**WHAT THE TASK REQUIRES:**
When you reach the line containing "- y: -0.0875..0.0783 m" in the records below, start copying exactly, and stop once you have copied the line containing "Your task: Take".

Extracted data entries:

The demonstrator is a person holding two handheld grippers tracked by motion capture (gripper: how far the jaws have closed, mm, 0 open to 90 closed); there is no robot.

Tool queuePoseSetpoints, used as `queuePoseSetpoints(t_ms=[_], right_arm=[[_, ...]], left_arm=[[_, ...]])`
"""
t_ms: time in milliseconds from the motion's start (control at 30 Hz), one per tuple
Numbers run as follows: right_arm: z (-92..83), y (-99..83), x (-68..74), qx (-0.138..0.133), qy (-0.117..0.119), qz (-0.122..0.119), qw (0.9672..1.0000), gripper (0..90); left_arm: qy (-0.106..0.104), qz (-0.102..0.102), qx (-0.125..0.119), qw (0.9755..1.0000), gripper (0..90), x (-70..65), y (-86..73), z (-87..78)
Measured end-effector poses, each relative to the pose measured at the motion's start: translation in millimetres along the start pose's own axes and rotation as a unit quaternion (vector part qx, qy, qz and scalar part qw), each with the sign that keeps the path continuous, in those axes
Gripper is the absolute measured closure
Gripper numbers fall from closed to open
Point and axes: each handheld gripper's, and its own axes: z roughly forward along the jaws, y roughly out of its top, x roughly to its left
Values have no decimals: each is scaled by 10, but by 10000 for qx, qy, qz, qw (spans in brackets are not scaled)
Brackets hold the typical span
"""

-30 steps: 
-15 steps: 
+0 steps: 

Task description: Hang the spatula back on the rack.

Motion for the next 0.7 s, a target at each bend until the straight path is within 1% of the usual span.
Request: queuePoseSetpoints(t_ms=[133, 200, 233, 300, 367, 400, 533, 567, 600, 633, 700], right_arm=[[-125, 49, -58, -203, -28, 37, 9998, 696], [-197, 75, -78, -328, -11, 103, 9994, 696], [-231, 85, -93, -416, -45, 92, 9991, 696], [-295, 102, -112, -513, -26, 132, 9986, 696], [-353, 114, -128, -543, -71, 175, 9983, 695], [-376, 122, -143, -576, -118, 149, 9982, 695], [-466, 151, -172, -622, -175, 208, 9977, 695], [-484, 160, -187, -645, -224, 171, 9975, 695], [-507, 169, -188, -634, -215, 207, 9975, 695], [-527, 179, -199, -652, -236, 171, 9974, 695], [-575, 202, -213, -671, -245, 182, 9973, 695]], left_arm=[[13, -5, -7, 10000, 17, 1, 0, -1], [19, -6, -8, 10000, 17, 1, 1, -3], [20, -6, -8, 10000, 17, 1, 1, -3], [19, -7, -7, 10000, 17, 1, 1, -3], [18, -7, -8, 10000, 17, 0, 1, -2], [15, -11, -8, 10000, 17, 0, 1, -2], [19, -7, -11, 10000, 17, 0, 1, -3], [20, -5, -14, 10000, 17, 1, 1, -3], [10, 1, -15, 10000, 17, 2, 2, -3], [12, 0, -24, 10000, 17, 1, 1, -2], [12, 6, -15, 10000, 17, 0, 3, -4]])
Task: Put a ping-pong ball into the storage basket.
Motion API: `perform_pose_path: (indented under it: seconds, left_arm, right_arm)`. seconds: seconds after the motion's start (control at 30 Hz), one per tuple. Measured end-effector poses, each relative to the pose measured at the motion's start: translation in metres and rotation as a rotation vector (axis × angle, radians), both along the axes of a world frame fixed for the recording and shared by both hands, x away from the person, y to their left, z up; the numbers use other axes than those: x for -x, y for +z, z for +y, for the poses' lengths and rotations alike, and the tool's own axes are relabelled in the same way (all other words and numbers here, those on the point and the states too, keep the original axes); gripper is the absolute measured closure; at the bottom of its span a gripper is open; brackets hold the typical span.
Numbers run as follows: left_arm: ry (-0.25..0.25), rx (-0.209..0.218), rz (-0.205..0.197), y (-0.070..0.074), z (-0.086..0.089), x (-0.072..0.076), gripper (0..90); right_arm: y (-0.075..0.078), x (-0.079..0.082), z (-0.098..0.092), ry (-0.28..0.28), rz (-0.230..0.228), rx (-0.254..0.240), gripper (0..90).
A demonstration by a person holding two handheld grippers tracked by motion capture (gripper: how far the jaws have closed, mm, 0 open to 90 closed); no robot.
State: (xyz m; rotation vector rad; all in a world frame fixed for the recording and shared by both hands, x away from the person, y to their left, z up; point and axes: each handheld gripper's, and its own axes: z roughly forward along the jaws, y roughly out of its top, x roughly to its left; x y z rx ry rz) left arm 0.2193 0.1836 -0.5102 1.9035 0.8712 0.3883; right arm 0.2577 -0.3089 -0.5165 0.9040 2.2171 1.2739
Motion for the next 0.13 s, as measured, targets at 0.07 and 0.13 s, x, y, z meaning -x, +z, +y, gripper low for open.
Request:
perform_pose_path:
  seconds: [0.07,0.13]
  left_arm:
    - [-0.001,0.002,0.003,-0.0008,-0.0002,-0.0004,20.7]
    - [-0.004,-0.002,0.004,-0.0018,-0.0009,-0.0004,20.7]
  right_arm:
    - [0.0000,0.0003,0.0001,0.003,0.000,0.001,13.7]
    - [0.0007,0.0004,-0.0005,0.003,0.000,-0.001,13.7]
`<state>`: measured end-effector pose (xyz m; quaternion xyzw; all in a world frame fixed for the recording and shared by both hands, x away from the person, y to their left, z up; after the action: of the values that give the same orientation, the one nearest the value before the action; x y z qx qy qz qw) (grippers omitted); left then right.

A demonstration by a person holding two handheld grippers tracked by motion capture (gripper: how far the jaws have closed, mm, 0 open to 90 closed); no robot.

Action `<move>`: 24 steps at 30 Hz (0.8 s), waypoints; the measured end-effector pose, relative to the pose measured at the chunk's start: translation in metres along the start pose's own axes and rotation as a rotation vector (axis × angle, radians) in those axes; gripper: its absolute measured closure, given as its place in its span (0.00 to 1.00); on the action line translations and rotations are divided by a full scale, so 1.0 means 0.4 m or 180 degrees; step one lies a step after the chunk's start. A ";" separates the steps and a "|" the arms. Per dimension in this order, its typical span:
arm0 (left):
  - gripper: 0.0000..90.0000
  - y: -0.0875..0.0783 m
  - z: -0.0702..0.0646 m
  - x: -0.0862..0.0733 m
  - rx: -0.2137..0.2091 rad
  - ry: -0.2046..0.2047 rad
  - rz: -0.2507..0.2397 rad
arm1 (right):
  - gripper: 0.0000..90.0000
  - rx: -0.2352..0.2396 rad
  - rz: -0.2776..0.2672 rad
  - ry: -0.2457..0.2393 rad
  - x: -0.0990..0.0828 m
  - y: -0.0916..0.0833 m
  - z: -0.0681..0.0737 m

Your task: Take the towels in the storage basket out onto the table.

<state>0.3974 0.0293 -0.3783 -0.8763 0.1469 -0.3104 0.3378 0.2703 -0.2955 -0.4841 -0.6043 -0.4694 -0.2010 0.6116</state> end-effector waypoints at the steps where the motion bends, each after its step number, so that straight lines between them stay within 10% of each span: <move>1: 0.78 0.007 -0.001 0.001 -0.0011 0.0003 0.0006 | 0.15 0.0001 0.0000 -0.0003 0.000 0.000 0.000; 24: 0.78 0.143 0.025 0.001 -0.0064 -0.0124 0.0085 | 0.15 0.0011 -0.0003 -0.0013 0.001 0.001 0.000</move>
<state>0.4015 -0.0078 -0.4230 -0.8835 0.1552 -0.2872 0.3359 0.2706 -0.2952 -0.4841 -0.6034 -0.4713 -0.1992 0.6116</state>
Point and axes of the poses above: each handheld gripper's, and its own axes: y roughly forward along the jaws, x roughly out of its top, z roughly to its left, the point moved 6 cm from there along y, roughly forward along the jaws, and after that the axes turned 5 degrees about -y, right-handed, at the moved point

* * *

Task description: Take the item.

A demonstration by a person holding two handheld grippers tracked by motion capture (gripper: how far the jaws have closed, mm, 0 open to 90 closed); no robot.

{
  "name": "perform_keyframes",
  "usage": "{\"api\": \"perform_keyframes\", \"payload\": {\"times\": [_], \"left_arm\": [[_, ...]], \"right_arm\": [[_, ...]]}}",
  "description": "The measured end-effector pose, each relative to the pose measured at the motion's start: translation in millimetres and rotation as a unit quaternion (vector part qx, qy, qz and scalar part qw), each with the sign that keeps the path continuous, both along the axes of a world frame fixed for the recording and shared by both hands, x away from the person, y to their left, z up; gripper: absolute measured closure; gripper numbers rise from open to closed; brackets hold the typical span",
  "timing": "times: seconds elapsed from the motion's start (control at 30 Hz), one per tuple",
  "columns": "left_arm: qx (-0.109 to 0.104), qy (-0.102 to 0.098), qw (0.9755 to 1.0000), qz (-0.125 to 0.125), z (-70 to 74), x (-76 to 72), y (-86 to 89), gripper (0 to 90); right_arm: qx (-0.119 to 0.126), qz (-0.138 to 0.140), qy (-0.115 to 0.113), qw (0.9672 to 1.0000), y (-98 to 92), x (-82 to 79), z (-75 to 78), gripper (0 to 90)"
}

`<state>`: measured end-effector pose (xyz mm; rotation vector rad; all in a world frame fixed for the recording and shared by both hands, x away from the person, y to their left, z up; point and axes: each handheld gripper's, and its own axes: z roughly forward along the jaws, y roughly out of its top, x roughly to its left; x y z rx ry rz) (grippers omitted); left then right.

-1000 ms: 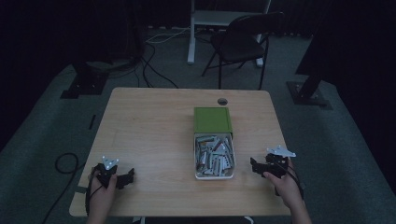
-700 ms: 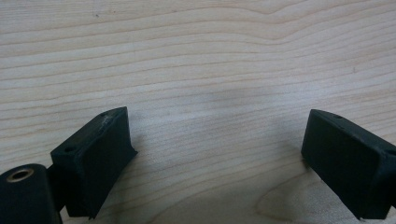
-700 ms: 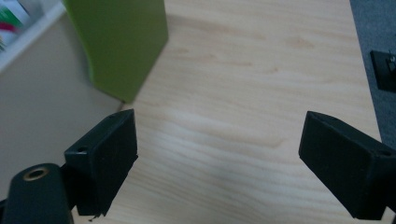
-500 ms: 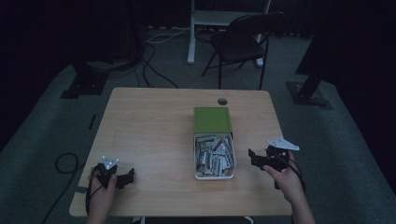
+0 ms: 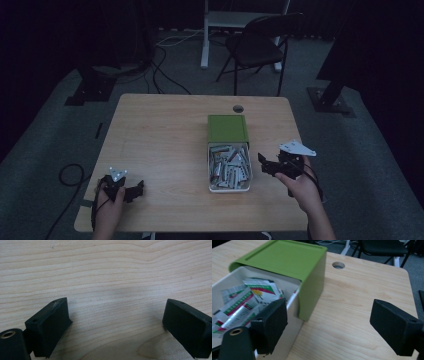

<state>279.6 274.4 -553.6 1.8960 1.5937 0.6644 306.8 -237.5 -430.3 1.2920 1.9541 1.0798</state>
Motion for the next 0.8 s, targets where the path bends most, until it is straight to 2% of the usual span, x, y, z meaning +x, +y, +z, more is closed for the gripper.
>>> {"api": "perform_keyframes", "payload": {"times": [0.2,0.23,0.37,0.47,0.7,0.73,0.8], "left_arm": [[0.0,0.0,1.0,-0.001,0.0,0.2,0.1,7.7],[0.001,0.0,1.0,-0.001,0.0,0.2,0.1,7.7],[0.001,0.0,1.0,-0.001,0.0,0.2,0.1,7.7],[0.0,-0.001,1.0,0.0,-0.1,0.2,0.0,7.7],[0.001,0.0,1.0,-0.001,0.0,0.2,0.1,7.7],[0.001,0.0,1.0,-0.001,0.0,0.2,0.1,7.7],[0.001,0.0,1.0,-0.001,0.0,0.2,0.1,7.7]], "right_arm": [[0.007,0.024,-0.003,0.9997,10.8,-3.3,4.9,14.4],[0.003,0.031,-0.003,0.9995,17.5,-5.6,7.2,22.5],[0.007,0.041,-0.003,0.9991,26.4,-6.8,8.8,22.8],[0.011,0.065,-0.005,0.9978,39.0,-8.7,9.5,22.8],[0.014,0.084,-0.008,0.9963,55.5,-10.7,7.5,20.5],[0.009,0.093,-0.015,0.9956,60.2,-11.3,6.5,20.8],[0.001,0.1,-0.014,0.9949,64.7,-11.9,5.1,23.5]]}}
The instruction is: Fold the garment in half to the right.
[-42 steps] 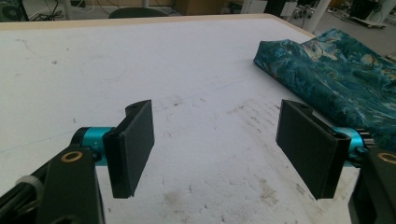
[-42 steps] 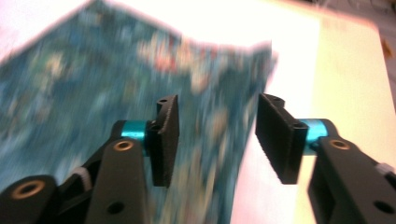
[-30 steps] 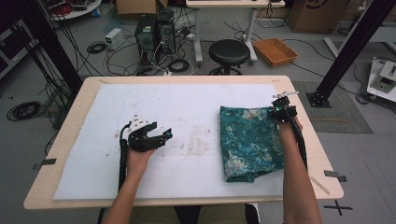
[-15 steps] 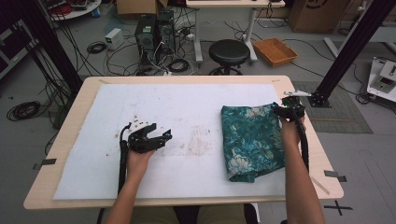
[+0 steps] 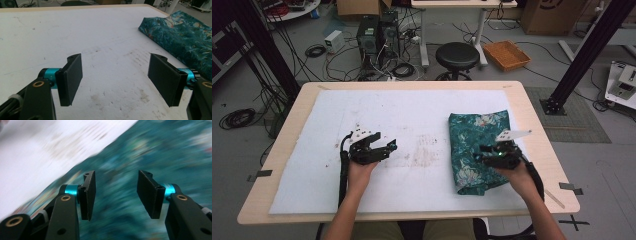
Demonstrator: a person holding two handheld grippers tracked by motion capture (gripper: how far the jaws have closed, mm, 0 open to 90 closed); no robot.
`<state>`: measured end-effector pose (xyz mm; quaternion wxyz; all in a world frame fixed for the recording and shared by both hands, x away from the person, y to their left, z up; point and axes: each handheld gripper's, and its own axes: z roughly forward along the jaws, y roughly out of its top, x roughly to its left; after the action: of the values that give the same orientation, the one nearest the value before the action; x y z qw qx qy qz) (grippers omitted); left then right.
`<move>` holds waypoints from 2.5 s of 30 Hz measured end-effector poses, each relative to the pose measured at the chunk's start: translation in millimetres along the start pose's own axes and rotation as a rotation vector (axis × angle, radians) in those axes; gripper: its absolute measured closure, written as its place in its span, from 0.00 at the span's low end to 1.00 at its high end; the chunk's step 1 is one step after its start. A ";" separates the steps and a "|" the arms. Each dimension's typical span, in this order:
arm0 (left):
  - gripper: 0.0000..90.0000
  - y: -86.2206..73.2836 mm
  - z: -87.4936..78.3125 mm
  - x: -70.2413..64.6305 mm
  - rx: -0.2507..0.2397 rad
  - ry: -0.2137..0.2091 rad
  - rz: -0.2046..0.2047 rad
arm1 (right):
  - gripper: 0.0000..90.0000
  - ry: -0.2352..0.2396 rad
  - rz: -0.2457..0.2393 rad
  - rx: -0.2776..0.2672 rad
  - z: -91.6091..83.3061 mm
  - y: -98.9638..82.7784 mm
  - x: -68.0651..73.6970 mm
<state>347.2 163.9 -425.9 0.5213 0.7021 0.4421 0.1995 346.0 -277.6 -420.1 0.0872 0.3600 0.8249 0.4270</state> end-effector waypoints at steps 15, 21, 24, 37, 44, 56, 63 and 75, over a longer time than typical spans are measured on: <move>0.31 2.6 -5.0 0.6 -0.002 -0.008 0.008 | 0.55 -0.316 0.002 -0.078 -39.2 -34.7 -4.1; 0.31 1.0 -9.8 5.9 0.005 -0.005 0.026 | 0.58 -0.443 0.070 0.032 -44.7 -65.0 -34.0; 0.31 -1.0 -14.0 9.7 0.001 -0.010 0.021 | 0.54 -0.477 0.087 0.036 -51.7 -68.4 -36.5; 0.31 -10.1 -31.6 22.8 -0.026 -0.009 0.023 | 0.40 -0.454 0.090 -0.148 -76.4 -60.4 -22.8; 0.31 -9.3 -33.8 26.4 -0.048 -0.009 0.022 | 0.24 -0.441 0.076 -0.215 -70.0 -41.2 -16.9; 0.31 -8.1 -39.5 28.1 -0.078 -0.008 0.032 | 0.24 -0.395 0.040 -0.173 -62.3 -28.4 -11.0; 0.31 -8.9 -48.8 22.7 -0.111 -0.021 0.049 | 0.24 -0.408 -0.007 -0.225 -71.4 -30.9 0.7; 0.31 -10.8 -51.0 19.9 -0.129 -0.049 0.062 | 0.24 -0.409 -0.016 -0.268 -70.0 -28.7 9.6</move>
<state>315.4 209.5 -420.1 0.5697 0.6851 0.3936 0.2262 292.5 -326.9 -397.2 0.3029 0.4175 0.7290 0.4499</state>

**RESULT OF THE TASK:**
  - y: -0.0875..0.0783 m
  - z: -0.0702..0.0646 m
  - x: -0.0862..0.0733 m
  - rx: -0.2137..0.2091 rad
  - ry: -0.2046..0.2047 rad
  - rz: -0.2507..0.2397 rad
arm1 (right):
  - gripper: 0.0000..90.0000
  - rx: -0.2352..0.2396 rad
  - rz: -0.2776..0.2672 rad
  - ry: -0.2457..0.2393 rad
  - x: -0.0990..0.0828 m
  - y: -0.0916..0.0833 m
  - z: -0.0681..0.0737 m

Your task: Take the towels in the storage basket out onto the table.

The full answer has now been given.